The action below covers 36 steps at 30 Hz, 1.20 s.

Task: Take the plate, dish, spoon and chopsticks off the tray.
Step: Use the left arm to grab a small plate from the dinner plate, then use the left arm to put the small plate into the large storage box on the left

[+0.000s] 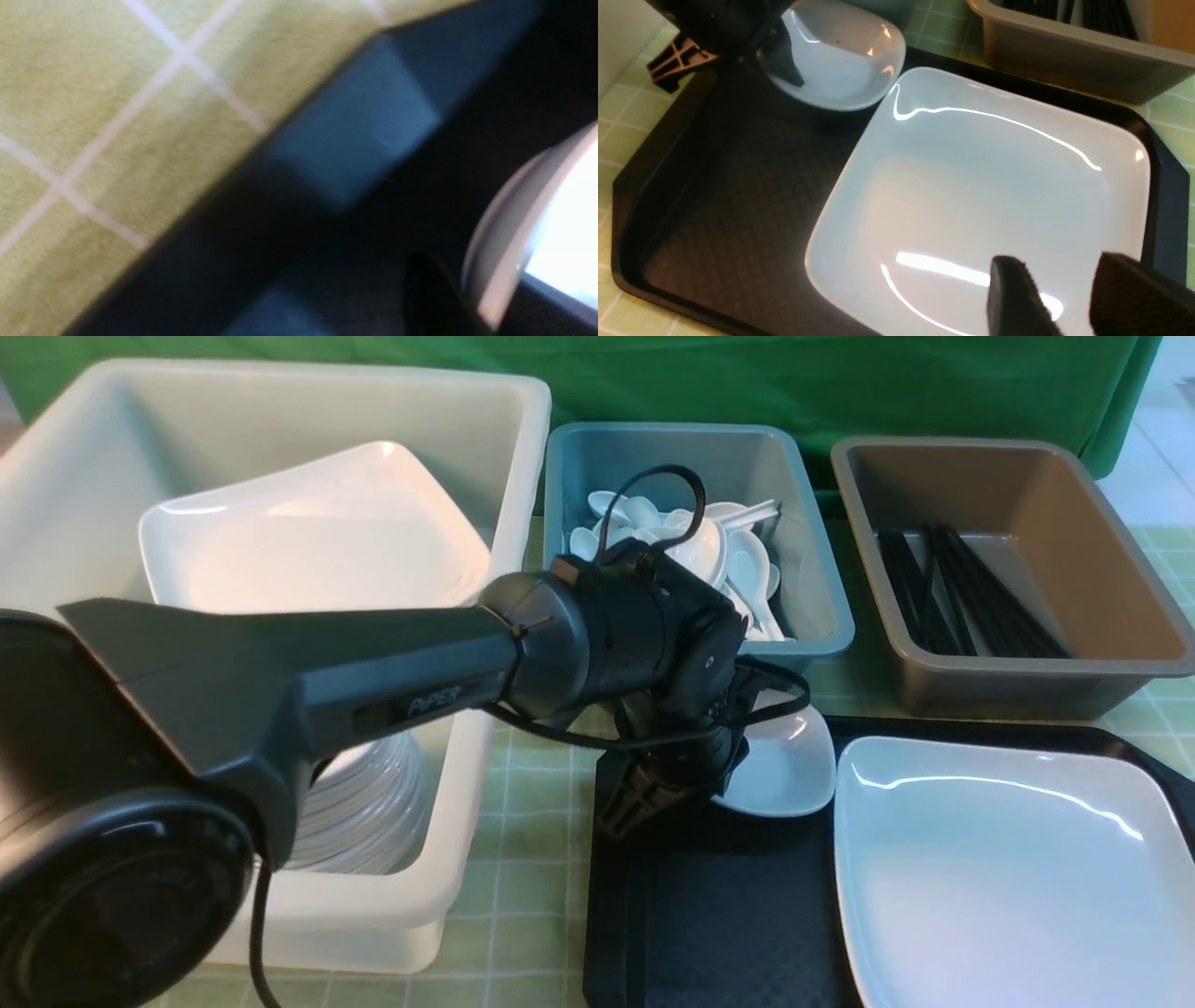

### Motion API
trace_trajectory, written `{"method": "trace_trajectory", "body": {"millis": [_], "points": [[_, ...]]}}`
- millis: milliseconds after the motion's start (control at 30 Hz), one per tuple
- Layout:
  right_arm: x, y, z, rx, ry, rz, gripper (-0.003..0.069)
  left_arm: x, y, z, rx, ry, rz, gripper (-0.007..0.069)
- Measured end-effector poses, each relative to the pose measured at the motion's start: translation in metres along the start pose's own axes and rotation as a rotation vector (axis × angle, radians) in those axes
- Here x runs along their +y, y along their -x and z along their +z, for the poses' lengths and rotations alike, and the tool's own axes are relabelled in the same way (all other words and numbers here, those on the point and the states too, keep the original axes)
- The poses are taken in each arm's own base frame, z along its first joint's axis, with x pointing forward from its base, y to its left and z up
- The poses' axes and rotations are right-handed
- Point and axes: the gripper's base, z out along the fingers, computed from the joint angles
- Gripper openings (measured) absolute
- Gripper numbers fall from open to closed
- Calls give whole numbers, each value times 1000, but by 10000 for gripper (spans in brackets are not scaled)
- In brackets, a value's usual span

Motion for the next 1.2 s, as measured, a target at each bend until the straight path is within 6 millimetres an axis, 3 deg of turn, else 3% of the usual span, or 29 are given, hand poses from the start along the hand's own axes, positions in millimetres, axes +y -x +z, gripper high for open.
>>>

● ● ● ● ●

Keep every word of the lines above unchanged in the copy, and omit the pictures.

Answer to this exercise.
The action below covers 36 steps at 30 Hz, 1.20 s.

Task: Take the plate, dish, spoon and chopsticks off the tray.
Step: Use the left arm to grab a small plate from the dinner plate, then use the left arm to put the small plate into the large storage box on the left

[+0.000s] 

### Motion API
trace_trajectory, written `{"method": "trace_trajectory", "body": {"millis": [_], "points": [[_, ...]]}}`
- millis: milliseconds after the motion's start (control at 30 Hz), one per tuple
- Layout:
  right_arm: x, y, z, rx, ry, rz, gripper (-0.003..0.069)
  left_arm: x, y, z, rx, ry, rz, gripper (-0.007..0.069)
- Measured end-effector poses, each relative to the pose measured at the motion's start: translation in metres along the start pose's own axes and rotation as a rotation vector (axis × angle, radians) in those axes
- Here x runs along their +y, y along their -x and z along their +z, for the poses' lengths and rotations alike, and the tool's own axes are relabelled in the same way (all other words and numbers here, those on the point and the states too, keep the original axes)
- The poses are taken in each arm's own base frame, z along its first joint's axis, with x pointing forward from its base, y to its left and z up
- The poses' axes and rotations are right-handed
- Point and axes: the gripper's base, z out along the fingers, computed from the joint angles
- Gripper openings (measured) absolute
- Gripper numbers fall from open to closed
- Calls give whole numbers, each value times 1000, but by 10000 for gripper (spans in brackets are not scaled)
- In brackets, a value's usual span

Motion for the next 1.2 s, as measured, a target at each bend until the straight path is within 6 millimetres an axis, 3 deg of turn, else 3% of the usual span, or 29 are given, hand poses from the start along the hand's own axes, positions in millimetres, axes +y -x +z, gripper high for open.
>>>

The work on this exercise has been completed.